→ **WHAT TO WORK ON**
Please copy out each line of the entries in which "Find" appears.

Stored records
╭──

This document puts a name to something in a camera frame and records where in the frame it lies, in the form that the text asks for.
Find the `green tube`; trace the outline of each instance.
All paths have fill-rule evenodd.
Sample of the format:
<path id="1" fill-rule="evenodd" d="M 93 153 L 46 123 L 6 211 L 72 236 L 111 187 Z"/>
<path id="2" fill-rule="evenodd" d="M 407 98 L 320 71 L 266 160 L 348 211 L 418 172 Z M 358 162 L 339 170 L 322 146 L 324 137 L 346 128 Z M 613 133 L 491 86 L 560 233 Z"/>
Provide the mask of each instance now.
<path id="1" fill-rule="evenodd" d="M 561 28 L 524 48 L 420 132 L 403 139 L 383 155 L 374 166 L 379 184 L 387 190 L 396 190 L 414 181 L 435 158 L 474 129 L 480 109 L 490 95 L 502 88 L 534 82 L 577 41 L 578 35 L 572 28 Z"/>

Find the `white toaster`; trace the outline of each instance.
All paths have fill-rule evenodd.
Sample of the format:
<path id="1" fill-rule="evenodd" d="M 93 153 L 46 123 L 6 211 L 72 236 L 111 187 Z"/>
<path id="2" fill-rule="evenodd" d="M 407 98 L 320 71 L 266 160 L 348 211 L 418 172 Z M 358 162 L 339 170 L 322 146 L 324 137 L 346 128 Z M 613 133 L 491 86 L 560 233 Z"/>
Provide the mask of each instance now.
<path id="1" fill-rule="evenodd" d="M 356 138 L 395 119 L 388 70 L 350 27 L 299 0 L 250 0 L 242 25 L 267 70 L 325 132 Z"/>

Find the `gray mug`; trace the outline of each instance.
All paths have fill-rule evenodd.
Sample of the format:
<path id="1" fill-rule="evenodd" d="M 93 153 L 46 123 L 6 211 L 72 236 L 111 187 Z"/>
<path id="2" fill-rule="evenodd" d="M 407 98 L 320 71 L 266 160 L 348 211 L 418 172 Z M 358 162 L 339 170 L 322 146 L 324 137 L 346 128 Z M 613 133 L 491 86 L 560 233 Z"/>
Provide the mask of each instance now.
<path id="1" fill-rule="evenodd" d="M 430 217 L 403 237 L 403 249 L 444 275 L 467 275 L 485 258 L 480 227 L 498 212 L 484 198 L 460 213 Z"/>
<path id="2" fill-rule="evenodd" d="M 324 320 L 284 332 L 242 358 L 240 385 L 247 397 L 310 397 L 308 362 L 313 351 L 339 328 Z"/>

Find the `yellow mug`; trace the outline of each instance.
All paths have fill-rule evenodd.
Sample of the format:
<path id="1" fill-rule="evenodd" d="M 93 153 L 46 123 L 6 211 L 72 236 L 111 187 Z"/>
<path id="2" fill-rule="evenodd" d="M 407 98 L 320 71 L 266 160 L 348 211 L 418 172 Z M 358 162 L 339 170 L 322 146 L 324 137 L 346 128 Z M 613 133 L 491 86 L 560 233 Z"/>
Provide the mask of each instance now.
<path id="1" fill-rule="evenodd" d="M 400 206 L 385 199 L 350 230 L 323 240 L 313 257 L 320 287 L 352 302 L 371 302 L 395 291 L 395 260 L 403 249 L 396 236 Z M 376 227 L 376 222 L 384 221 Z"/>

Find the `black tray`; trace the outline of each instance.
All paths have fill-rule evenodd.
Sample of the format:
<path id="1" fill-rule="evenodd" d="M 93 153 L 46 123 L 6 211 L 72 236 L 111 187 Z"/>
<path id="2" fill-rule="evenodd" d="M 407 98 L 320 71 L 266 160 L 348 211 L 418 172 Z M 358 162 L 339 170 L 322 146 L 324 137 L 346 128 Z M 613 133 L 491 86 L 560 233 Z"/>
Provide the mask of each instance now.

╰──

→ **ANSWER FOR THIS EXERCISE**
Find the `green tube`; trace the outline of each instance.
Find the `white toaster`; trace the outline of each instance.
Find the `gray mug`; trace the outline of each instance.
Find the `yellow mug`; trace the outline of each instance.
Find the `black tray`; trace the outline of each instance.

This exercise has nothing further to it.